Imperial Succession

In a comment in the previous post, there is some curiosity as to how the Imperial Couple is selected. So, behold, I answer:

It’s semi-hereditarian. The heir is notionally picked from among the members of the Imperial family, in an attempt to capture the hereditarian advantage of having someone trained for the job lined up, not just some random schmuck1; especially since the Imperial family also serves the Imperial Couple as a talent pool for extraordinary tasks so they can get an idea of what their on-the-job performance is like.

But it’s not directly primogenitive, etc.: the current incumbents get to nominate their heir from among all the possible candidates, so if Mr. Firstborn wants to succeed to the throne, he’s got to work hard at putting himself out in front of the rest of his generation. And also any really exceptional candidates from outside, because succession-by-adoption is also part of how the system works.

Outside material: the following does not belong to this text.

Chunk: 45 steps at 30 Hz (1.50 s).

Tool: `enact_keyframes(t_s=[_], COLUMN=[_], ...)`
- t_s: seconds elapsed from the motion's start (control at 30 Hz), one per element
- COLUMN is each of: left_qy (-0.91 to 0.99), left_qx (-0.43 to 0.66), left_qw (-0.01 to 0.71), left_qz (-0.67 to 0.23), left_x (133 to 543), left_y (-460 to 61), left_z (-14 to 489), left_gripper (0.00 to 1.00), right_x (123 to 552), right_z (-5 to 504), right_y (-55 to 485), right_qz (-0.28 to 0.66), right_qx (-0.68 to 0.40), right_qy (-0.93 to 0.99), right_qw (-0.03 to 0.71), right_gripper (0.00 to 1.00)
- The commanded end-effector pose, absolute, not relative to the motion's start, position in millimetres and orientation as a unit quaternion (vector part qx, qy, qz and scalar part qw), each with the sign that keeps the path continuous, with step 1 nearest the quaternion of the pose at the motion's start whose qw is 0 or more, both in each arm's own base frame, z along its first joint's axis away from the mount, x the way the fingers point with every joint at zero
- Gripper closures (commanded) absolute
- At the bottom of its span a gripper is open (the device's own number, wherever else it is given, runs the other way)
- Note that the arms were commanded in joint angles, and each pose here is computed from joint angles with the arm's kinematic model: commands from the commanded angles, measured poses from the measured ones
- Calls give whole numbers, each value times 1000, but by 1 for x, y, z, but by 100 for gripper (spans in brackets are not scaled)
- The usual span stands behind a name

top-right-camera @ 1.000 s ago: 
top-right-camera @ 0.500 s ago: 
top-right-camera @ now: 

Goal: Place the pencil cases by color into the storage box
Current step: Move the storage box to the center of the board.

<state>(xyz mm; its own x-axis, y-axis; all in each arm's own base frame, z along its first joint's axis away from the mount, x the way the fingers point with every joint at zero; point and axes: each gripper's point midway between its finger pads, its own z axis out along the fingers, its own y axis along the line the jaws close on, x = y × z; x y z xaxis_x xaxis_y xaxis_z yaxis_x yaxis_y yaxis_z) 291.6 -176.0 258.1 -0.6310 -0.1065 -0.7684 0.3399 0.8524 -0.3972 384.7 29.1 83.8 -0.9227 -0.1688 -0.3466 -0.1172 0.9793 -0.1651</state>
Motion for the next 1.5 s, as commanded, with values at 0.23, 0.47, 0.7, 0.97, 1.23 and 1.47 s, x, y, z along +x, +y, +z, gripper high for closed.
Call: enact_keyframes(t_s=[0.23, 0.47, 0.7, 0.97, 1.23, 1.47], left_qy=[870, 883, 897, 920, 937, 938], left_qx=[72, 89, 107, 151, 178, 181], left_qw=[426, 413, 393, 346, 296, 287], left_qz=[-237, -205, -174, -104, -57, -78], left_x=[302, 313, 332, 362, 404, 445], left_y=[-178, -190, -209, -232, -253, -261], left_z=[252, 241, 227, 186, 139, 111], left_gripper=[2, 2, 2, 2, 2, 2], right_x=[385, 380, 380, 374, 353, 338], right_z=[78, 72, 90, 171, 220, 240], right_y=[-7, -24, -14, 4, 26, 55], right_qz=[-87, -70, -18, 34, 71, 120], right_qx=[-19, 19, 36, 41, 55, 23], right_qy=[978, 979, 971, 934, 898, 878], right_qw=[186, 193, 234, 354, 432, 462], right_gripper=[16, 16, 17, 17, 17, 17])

After that, first, in order to be nominated in the first place, you have to be, well, a couple. This is a diarchy; the system’s not set up to have singletons on the Dragon Throne. It would eliminate checks and stabilization factors that are supposed to be there. (You also have to be a happy, well-adjusted, non-dysfunctional one that’s capable of working together successfully, but that pretty much goes without saying.)

(Now, as for triads and other topologically-different marital forms, to broach the obvious question: well, it will be an interesting day, Charter-law-wise, when one of those is the best candidate for succession, but it hasn’t happened yet.)

After being nominated, as a check to ensure the process is working properly, they have a triple gauntlet to run:

First, the Senate can veto successions they don’t approve of, which eliminates anyone who either lacks the arete to lead – which, eldrae being eldrae, culls everyone who isn’t an adequately polymathic genius with a history of achievement in multiple fields to prove it – or who can’t garner enough support to lead.

Second, the Eupraxic Collegium can veto anyone who doesn’t meet their strictest standards of sanity and rationality, because no-one wants a crazy person on the throne, even a well-hidden one.

And third, they have to be accepted by the Imperial Presence, the composite mentality of Imperial Couples past dwelling in the Transcend’s mind, as a subset of itself.

…but after fulfilling all those hurdles, then they get to be the officially designated heirs.

1. Just to continue a little on the theme of the Democracy Is Bad trope, while I’m at it, the Imperial opinion of the sort of people we put in charge of various executive branches on Earth is that while the process does ensure that they have some talents in the areas of rhetoric, amateur memetics, and graft, their gifts in the areas of actual leadership and sovereign administration wouldn’t qualify them to run a lemonade stand in, y’know, civilized parts.

Trope-a-Day: Democracy Is Bad

Democracy Is Bad: This is the Imperial consensus view.  Partly for the fairly obvious reason that in democracies like ours, where just about everything or everything minus a small list is up for grabs by vote, it’s just a tyranny with more tyrants.  (See, thus, the Drowning of the People.)

Even for what they consider the legitimate purposes of government, they’d claim that democracy is an idiot’s way to run things.  If you’re building a bridge, or operating a power grid, or developing software, or performing orbital maneuvers, or whatever, you use experts to solve problems.  You don’t leave the decisions in the hands of a straw poll of whatever unqualified randoms are around at the time, unless your plan actually is to waste untold amounts of money and kill a whole bunch of people.

And it doesn’t magically become a better plan when you apply it to, say, managing the commons, administering the infrastructure, or controlling the currency.  Sorry, no.

These are technical problems with technical solutions, and that means they’re the province of technicians.  Or technarchs, rather.